Rwanda’s immunisation coverage stands at 99 per cent, according to a new report by the World Health Organisation (WHO) Office for Africa and the Eastern Mediterranean Region.
The report was released yesterday at the on-going two-day first ever Ministerial Conference on Immunisation in Africa that run from February 24-25, in Addis Ababa, Ethiopia.
The high coverage was attributed to improving routine immunisation and new vaccine introductions.
Briefing journalists about the report, Dr Matshidiso Moeti, World Health Organisation Regional Director for Africa noted that Africa has increased vaccination coverage in the last decade from 64 per cent in 2004 to 79 per cent in 2014.
“Today more African children than ever are living to celebrate their fifth birthday. Between 2010 and 2015 more than 220 million children and adults in 16 countries received the new vaccines preventing thousands of new cases and deaths. Today meningitis due to group A meningococcus has been virtually eliminated,” said Dr Moeti.
She further said there is need to do more because only nine countries reported immunisation coverage greater than 80 per cent in all districts in 2014.
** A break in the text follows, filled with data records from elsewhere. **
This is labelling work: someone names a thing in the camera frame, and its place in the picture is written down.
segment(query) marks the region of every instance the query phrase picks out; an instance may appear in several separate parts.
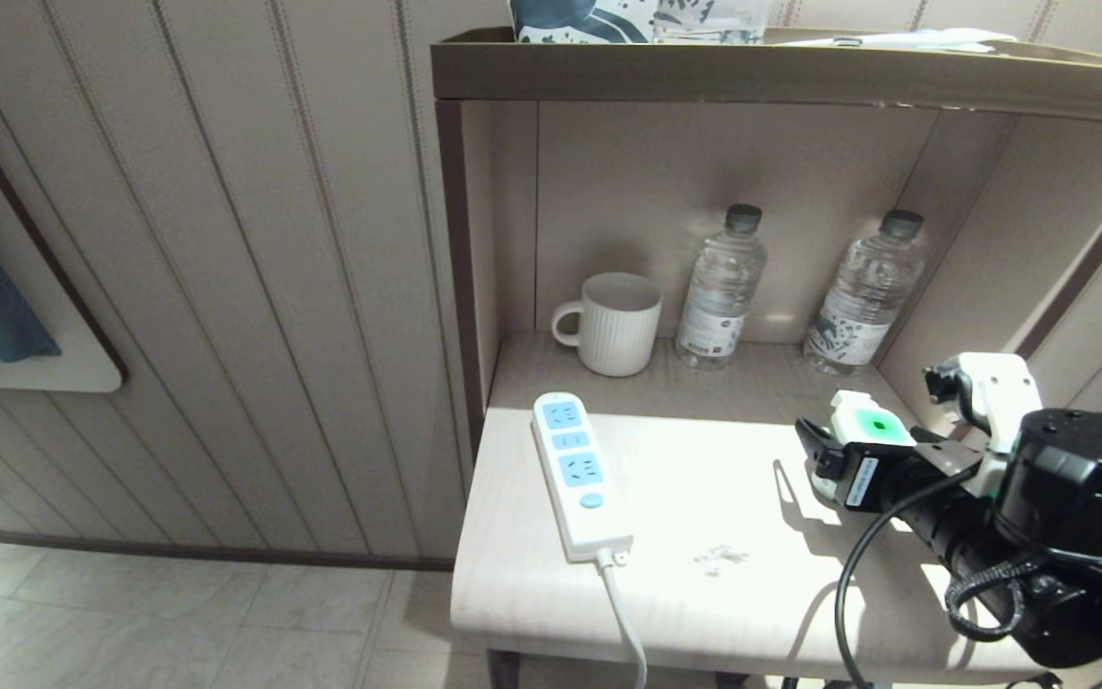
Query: bottle label
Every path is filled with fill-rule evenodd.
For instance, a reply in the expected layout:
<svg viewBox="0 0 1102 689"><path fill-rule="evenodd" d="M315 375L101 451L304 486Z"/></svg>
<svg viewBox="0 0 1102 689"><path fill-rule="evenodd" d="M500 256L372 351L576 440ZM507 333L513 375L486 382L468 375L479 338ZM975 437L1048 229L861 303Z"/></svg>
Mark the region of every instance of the bottle label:
<svg viewBox="0 0 1102 689"><path fill-rule="evenodd" d="M714 316L692 305L695 288L687 295L687 309L678 324L678 344L701 357L728 357L738 347L747 316Z"/></svg>
<svg viewBox="0 0 1102 689"><path fill-rule="evenodd" d="M869 325L840 315L828 295L823 310L810 327L810 348L839 365L864 366L874 358L892 323Z"/></svg>

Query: white mug
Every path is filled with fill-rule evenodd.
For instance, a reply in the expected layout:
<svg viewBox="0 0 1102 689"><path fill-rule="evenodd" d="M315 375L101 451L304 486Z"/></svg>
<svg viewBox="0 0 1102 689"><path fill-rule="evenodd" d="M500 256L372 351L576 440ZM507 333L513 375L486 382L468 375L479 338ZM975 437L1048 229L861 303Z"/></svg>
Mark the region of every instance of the white mug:
<svg viewBox="0 0 1102 689"><path fill-rule="evenodd" d="M560 332L560 319L581 314L575 335ZM569 301L551 315L551 333L576 347L581 363L594 373L639 373L649 363L661 316L661 291L638 274L604 272L581 287L581 301Z"/></svg>

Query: wooden shelf unit
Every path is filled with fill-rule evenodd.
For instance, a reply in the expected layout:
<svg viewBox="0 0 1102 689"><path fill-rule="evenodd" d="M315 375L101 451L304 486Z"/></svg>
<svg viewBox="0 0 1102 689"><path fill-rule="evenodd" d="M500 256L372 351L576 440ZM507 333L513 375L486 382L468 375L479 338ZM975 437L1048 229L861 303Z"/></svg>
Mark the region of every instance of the wooden shelf unit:
<svg viewBox="0 0 1102 689"><path fill-rule="evenodd" d="M770 375L779 398L803 402L781 423L822 413L804 409L827 387L796 342L844 246L892 207L925 215L927 269L866 384L938 427L919 367L1038 347L1102 266L1102 56L777 45L839 34L682 47L477 30L433 45L447 230L433 240L453 280L451 363L474 450L487 407L564 385L613 413L744 420L765 392L744 376ZM722 372L725 392L695 388L666 344L652 369L608 380L533 335L587 274L627 270L661 287L668 336L692 251L739 201L765 206L773 258L748 316L757 344Z"/></svg>

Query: mug handle
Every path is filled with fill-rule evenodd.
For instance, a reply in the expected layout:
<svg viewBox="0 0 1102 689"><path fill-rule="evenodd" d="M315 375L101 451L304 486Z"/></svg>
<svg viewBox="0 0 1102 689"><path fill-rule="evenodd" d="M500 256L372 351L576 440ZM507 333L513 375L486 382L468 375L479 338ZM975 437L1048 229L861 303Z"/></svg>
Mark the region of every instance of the mug handle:
<svg viewBox="0 0 1102 689"><path fill-rule="evenodd" d="M581 333L576 335L569 335L569 333L560 332L560 319L563 319L568 314L579 314L585 311L581 301L569 301L568 304L560 304L560 306L551 314L551 335L554 335L557 342L561 345L568 345L569 347L581 347Z"/></svg>

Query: power strip
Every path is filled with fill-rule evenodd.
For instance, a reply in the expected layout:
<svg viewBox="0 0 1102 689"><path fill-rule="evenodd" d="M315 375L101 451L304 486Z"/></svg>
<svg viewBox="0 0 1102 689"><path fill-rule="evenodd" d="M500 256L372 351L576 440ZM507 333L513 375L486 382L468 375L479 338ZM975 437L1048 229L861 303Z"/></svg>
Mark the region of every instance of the power strip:
<svg viewBox="0 0 1102 689"><path fill-rule="evenodd" d="M624 498L581 398L540 396L530 426L569 561L596 559L598 550L627 552L634 536Z"/></svg>

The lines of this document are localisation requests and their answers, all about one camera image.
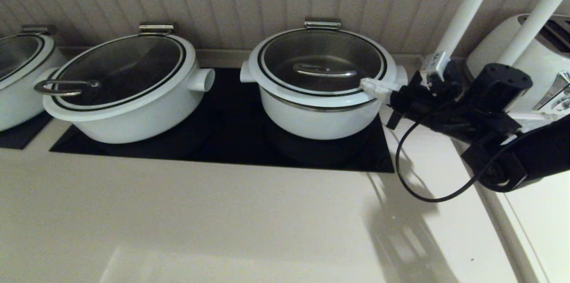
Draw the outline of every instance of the toaster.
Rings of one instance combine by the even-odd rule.
[[[467,58],[476,78],[496,62],[529,15],[516,15],[498,25]],[[570,17],[553,15],[513,64],[533,80],[533,87],[509,107],[513,114],[570,114]]]

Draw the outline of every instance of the countertop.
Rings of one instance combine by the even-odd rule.
[[[410,125],[385,129],[392,155]],[[50,153],[67,127],[0,149],[0,281],[517,281],[474,188],[429,204],[389,173]],[[444,135],[404,151],[423,194],[468,180]]]

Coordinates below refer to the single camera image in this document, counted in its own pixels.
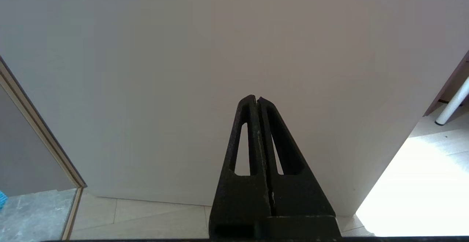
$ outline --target beige floor tile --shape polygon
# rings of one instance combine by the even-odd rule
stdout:
[[[353,215],[353,216],[349,216],[349,217],[338,216],[337,217],[337,224],[339,225],[339,229],[340,229],[341,232],[345,232],[345,231],[348,231],[350,229],[354,229],[354,228],[363,226],[362,222],[357,217],[357,215]]]
[[[372,235],[372,233],[366,230],[365,227],[359,227],[355,229],[351,229],[345,232],[342,232],[342,237],[368,237]]]
[[[408,141],[417,141],[431,145],[445,155],[469,151],[469,129],[456,129],[439,132],[431,135],[409,138]]]
[[[454,112],[453,115],[451,115],[450,119],[445,125],[440,126],[435,124],[436,118],[444,110],[445,106],[445,104],[440,104],[440,107],[433,113],[431,113],[427,117],[421,118],[415,126],[414,130],[412,130],[412,132],[410,133],[409,137],[429,135],[433,133],[468,127],[467,124],[469,124],[469,105],[457,108],[457,110]]]
[[[71,239],[208,238],[204,207],[197,206],[150,217],[72,232]]]
[[[210,219],[211,206],[204,206],[204,209],[206,211],[206,222],[207,222],[207,229],[208,229],[208,220]]]
[[[466,173],[466,175],[469,175],[469,154],[466,153],[466,156],[461,158],[459,162],[456,163],[456,166],[463,172]]]
[[[84,190],[73,230],[112,224],[114,222],[116,200],[96,197]]]
[[[448,155],[447,157],[455,164],[465,164],[469,162],[469,151]]]
[[[148,202],[138,200],[117,199],[114,222],[122,222],[141,217],[149,217],[157,214],[187,210],[198,207],[197,205],[178,205],[167,202]]]

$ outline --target wooden door frame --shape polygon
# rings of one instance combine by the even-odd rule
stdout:
[[[65,222],[62,232],[62,240],[68,240],[72,232],[75,216],[77,215],[82,191],[83,188],[86,187],[86,184],[1,56],[0,85],[7,92],[8,96],[13,100],[13,103],[15,103],[16,107],[20,110],[22,115],[31,125],[32,129],[47,147],[51,155],[60,165],[60,168],[65,172],[65,175],[67,175],[69,180],[77,188],[69,216]]]

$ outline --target gray stone floor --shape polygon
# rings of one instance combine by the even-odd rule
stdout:
[[[60,240],[75,191],[9,197],[0,210],[0,242]]]

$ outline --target white wall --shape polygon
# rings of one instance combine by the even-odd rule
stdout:
[[[0,86],[0,190],[9,197],[74,188]]]
[[[211,204],[274,102],[352,214],[469,48],[469,0],[0,0],[0,54],[96,195]]]

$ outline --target tile floor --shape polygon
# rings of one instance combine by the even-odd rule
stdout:
[[[208,238],[211,207],[95,197],[86,190],[70,239]],[[355,217],[338,217],[345,236],[372,235]]]
[[[357,215],[379,237],[469,235],[469,108],[422,118]]]
[[[0,242],[60,240],[75,191],[9,197],[0,210]]]

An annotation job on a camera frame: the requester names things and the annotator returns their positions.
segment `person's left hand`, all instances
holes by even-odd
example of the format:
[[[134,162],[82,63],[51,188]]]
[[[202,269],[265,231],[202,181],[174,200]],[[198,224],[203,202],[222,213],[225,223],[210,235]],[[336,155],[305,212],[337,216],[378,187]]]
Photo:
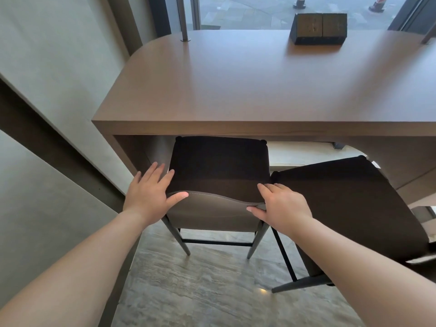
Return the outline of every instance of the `person's left hand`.
[[[158,222],[172,206],[188,197],[187,192],[179,192],[167,198],[165,190],[173,178],[174,170],[170,170],[159,181],[165,164],[156,167],[157,163],[154,162],[142,178],[141,172],[135,175],[124,201],[123,212],[140,216],[144,227]]]

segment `bollard base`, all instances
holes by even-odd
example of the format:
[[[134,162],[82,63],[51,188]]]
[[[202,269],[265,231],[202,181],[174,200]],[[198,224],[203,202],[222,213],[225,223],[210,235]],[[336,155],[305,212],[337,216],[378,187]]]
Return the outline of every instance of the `bollard base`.
[[[368,7],[369,11],[382,13],[384,11],[384,3],[374,3]]]
[[[304,1],[297,1],[293,5],[294,9],[305,9],[306,5],[304,4]]]

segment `traffic cone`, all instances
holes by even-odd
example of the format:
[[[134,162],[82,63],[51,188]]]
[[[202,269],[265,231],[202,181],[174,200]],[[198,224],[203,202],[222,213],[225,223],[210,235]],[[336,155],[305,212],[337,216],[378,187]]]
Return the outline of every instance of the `traffic cone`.
[[[368,9],[372,12],[383,12],[384,11],[383,6],[385,3],[386,0],[377,0],[374,2],[373,5],[370,5]]]
[[[294,3],[294,9],[305,9],[306,8],[306,5],[304,4],[304,2],[305,2],[306,0],[297,0],[295,3]]]

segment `paved sidewalk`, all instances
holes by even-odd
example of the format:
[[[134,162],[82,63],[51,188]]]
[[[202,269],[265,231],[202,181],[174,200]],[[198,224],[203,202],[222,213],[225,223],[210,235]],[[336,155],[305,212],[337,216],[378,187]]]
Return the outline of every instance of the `paved sidewalk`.
[[[200,0],[201,24],[221,30],[288,30],[296,0]],[[405,0],[387,0],[383,13],[368,10],[375,0],[306,0],[298,12],[346,12],[350,30],[385,30]],[[189,0],[185,7],[190,8]],[[187,9],[188,22],[192,23]]]

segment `table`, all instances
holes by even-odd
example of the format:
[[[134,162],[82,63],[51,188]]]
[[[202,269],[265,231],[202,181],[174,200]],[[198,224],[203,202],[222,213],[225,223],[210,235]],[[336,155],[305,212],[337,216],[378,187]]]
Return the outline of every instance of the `table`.
[[[150,41],[92,121],[132,173],[168,163],[177,135],[334,141],[374,160],[409,206],[436,205],[435,44],[381,30],[350,31],[343,46],[288,36],[203,30],[187,43]]]
“One in five children in Africa does not receive basic vaccines. We have the tools, we need to save children’s lives, and all we need is the political will and financial support to deliver. And this week, governments will make these commitments at the highest levels,” Dr Moeti said.
At the conference African countries were urged to increase investments in immunisation, given the economic benefits.
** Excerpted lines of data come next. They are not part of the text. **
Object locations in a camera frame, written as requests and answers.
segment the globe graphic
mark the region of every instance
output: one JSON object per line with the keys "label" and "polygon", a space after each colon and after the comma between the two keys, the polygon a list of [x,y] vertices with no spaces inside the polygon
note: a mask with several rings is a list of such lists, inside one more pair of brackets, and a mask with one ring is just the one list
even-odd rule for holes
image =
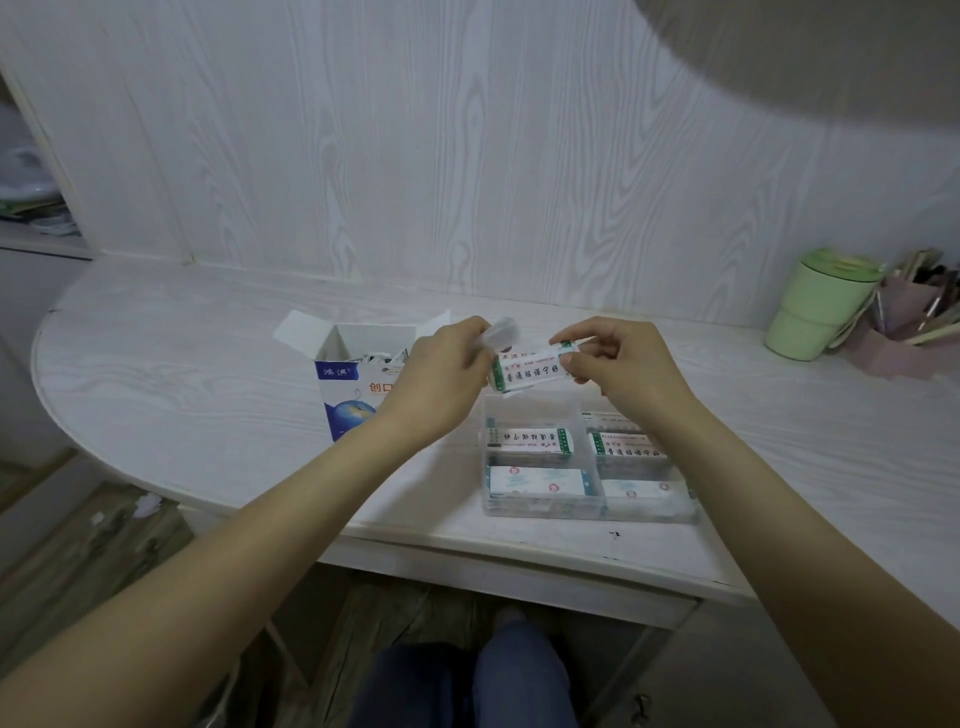
{"label": "globe graphic", "polygon": [[342,401],[333,408],[333,426],[346,432],[351,427],[362,425],[376,410],[364,401]]}

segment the jeans
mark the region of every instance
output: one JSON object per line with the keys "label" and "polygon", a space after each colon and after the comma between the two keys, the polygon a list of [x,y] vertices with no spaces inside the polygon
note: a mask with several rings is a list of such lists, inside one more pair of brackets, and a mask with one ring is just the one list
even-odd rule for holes
{"label": "jeans", "polygon": [[398,644],[377,655],[348,728],[576,728],[564,665],[528,621],[480,655],[452,644]]}

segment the green cup
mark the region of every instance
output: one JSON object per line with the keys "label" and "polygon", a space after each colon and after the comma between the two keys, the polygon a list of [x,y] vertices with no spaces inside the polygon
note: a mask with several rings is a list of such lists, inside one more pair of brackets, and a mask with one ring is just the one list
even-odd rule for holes
{"label": "green cup", "polygon": [[883,278],[868,257],[843,257],[820,248],[803,257],[763,343],[798,361],[819,356]]}

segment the forearm
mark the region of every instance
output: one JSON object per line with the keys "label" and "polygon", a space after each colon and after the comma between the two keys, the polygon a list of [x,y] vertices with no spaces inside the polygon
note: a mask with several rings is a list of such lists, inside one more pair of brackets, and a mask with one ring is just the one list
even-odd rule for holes
{"label": "forearm", "polygon": [[839,722],[956,719],[960,633],[699,402],[653,434]]}
{"label": "forearm", "polygon": [[350,431],[44,647],[0,684],[0,715],[42,728],[183,724],[417,448],[377,417]]}

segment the white table
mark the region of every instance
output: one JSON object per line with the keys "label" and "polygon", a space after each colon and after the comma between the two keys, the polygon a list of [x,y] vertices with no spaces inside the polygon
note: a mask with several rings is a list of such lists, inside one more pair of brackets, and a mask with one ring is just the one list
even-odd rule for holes
{"label": "white table", "polygon": [[[272,338],[291,308],[343,322],[509,314],[540,342],[591,313],[108,257],[41,327],[36,388],[84,450],[213,522],[329,444],[312,364]],[[704,403],[960,627],[956,396],[937,382],[872,379],[839,358],[787,361],[756,330],[657,324]],[[381,486],[322,560],[665,627],[692,597],[752,598],[706,519],[484,516],[475,417]]]}
Only 15 African countries fund more than 50 percent of their national immunisation expenditures and Rwanda is one of these countries.
Currently, Gavi, the Vaccine Alliance has invested heavily in Africa, supporting 70 per cent of countries on the continent (38/54 countries).
As more African countries attain middle-income status, they will not be eligible for support from Gavi. This means that they will have to make preparations to finance immunisation activities from their own national budgets.
During the press briefing, Dr Seth Berkley, the chief executive officer Global Alliance Vaccines and Immunisation (GAVI) recommended Rwanda’s vaccine and immunisation supply chain.
“At the end of the day it has to be governments that deliver vaccines unlike drugs which can be done by the private sector and different groups, this is about immunising an entire population so it has to be done by governments. We have created a new supply chain centre of excellence. Rwanda just started working along with some private sector companies like in the agricultural services has a lot of experience in logistics and helps to train and strengthen the supply chain,” Dr Berkley said.
The report notes Rwanda’s multi-sector approach to improving health such as incentivising health workers to reach every child in their catchment area and offering immunisation in schools.
Other factors are focusing on health education and broad commitment to strengthening health system.
A ministerial declaration that will be open for signatures during the two day February 24-25, Ministerial Conference on Immunisation in Addis Ababa, Ethiopia honours the progress of recent years, while also committing to universal access to immunisation and strengthening of vaccine delivery systems.
After the conference, the declaration will be presented to the Assembly of African Heads of Statesand Governments at the 26th Summit of the African Union, to be held in June in Kigali.